Em uma sociedade onde é realidade a IoT (Internet das Coisas) que evoluiu para a IoE (Internet de Tudo), Big Data, blockchain, contratos inteligentes ou smart contract, com promessa de celeridade, como fica a segurança e confiabilidade?
A tecnologia blockchain, mediante a promessa de solução de inserções e armazenamentos, bem como a transmissão online de forma totalmente segura, traz consigo novos desafios jurídicos, incluindo questionamentos de sua validade e regulamentação.
Na mesma toada, os contratos inteligentes, muito embora, ainda não possuam regulamentação específica no Brasil, devem estar em conformidade com todas as formalidades exigidas aos contratos dito “tradicionais” para que tenham validade jurídica, ou seja, deverão observar e cumprir a legalidade estabelecida pelo diploma civil.
Como vivenciamos uma época movida a dados e as novas tecnologias proporcionam variadas possibilidades no âmbito contratual, a preocupação e reflexão residem na capacidade com que esses dados possam ser convertidos em informações úteis e integradas ao uso da Inteligência Artificial na tomada de decisões.
Até porque as informações integrarão questões valorativas subjetivas, como em um processo seletivo para ocupação de cargo, em decisões imediatas de carros inteligentes, em análise de perfil nas operações de concessão de crédito, ou seja, uma gama de decisões que, inclusive, já estão sendo tomadas com a utilização de inteligência artificial.
Evolução tecnológica x reflexão jurídica e ética
Ao que se representa, como essa evolução vem acontecendo de maneira muito rápida, desacompanhada de reflexão jurídica ou ética mais incisiva, a governança de dados e a disciplina de inteligência artificial mostram-se como questões centrais de nossa época, como muito bem aborda Yuval Noah Harari em sua obra – 21 lições para o século 21. Por isso, é preciso preparo para não correr o risco de presenciar uma mudança destrutiva.

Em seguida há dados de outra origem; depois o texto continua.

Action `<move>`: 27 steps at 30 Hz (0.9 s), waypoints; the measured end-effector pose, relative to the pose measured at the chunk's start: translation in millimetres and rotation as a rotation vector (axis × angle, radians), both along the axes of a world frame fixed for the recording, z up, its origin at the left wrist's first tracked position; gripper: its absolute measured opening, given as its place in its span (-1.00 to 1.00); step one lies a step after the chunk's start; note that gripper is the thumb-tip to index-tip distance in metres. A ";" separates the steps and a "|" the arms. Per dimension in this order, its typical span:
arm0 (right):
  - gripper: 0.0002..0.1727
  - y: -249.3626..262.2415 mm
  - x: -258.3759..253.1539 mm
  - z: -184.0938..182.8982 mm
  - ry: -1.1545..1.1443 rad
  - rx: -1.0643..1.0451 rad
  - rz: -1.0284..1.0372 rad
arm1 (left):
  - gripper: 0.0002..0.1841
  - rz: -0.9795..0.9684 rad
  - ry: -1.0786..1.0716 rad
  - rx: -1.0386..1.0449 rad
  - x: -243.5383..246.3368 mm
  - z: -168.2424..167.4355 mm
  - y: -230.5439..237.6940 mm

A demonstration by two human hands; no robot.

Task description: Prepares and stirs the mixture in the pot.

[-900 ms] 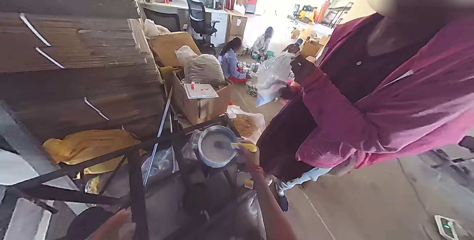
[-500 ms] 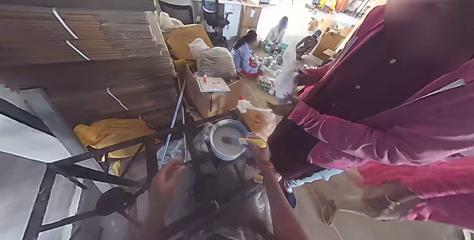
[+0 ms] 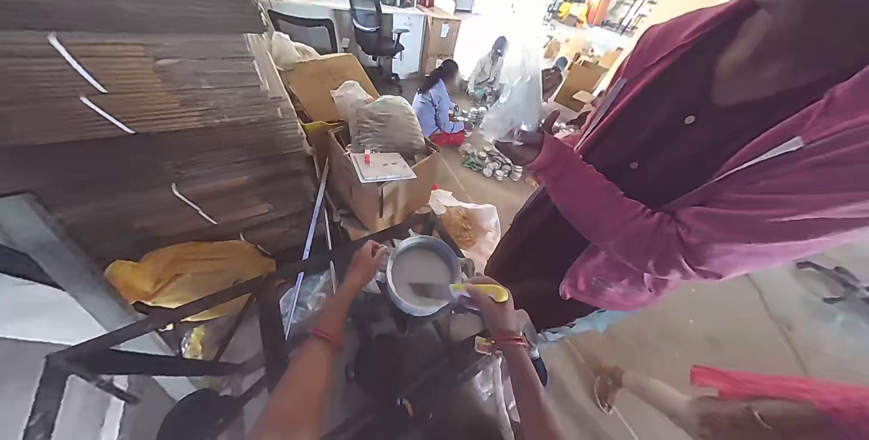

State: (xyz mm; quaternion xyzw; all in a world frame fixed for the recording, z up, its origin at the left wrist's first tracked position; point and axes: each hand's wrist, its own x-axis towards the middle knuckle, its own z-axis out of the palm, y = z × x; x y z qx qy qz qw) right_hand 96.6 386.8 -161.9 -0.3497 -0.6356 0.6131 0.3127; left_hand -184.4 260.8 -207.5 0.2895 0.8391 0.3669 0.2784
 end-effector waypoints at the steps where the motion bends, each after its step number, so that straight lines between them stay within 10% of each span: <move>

Com a sociedade que se impõe associada a um “mercado de atenção”, no qual vários aplicativos e sistemas concorrem pela atenção das pessoas, são incontestes os benefícios. No entanto, inteligência artificial, como exemplo de uma das ferramentas atuais, pode também servir de instrumento para criminosos, se não for bem gerida.

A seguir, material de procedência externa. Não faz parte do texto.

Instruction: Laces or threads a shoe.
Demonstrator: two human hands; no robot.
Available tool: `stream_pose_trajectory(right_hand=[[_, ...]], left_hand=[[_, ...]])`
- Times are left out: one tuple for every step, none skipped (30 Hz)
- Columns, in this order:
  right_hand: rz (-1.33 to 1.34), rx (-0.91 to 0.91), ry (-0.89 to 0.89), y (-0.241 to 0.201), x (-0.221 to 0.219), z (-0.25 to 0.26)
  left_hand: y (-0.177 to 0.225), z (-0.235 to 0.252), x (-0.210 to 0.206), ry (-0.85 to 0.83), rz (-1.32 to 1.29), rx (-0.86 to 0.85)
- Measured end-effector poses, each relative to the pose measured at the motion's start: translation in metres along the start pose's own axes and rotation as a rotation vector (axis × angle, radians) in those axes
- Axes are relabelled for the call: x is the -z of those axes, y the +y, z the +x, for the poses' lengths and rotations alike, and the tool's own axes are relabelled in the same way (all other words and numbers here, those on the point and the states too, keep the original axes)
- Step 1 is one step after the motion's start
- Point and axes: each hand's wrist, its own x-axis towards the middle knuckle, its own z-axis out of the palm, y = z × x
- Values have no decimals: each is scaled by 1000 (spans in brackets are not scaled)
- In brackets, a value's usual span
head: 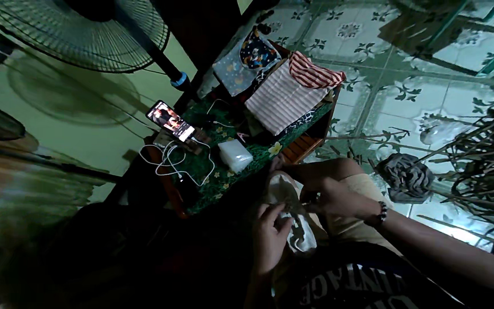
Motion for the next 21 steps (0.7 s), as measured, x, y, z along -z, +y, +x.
stream_pose_trajectory(right_hand=[[-32,-29,-21,5,-7,-1],[-42,-28,-19,11,-15,-2],[-32,-6,2,16,-23,-2],[-5,20,31,19,-30,-2],[32,53,60,20,-35,-2],[72,86,84,21,-38,-1],[111,114,102,21,-41,-1],[149,132,112,19,-41,-1],[191,147,113,18,-41,-1],[233,169,108,17,-41,-1],[277,197,89,16,-41,-1],[314,223,57,16,-40,-1],[331,243,18,17,-40,0],[323,254,-20,17,-39,0],[307,261,-48,17,-39,0],[290,267,-60,17,-39,0],[269,270,-60,17,-38,1],[253,266,-59,17,-37,1],[248,261,-59,17,-35,1],[259,260,-61,16,-33,0],[280,270,-63,17,-32,0]], left_hand=[[0,2,-4,13,9,-17],[0,4,-7,23,19,-34],[0,5,-9,33,22,-47],[1,6,-10,42,15,-56],[2,6,-11,48,-2,-63],[2,6,-11,54,-28,-73],[2,6,-12,63,-74,-88],[2,6,-11,74,-138,-106],[3,5,-10,77,-219,-112],[4,4,-8,72,-304,-107],[5,3,-6,62,-381,-98],[6,1,-3,40,-443,-86],[6,0,-1,12,-478,-81],[6,-1,2,-21,-491,-83],[5,-2,4,-55,-490,-90],[4,-3,5,-83,-475,-101],[3,-3,6,-99,-441,-111],[2,-3,6,-102,-387,-120],[-1,-3,7,-96,-318,-124],[-4,-2,8,-83,-238,-121],[-6,-3,10,-64,-167,-110]])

E a complexidade só tende a aumentar à medida que se depara com o aprendizado das máquinas, deep learning, e redes neurais, o que significa que as próprias máquinas conseguirão alterar e adaptar seu código ao longo do processo de aprendizagem.
Se, por um lado, quem decidir ignorar o poder das novas ferramentas estará fadado a ficar à margem das oportunidades; por outro, preocupações éticas e jurídicas permearão todo o processo, inclusive sobre como proceder e quem responsabilizar, seja contratual, seja extracontratualmente, em caso de falhas e/ou erros.
Está lançado o desafio para as grandes lideranças gerenciarem e bem as oportunidades e ameaças.
Referências:
*GOMES, Orlando, Contratos. 26 ed. Rio de Janeiro: Forense, 2009 p. 4.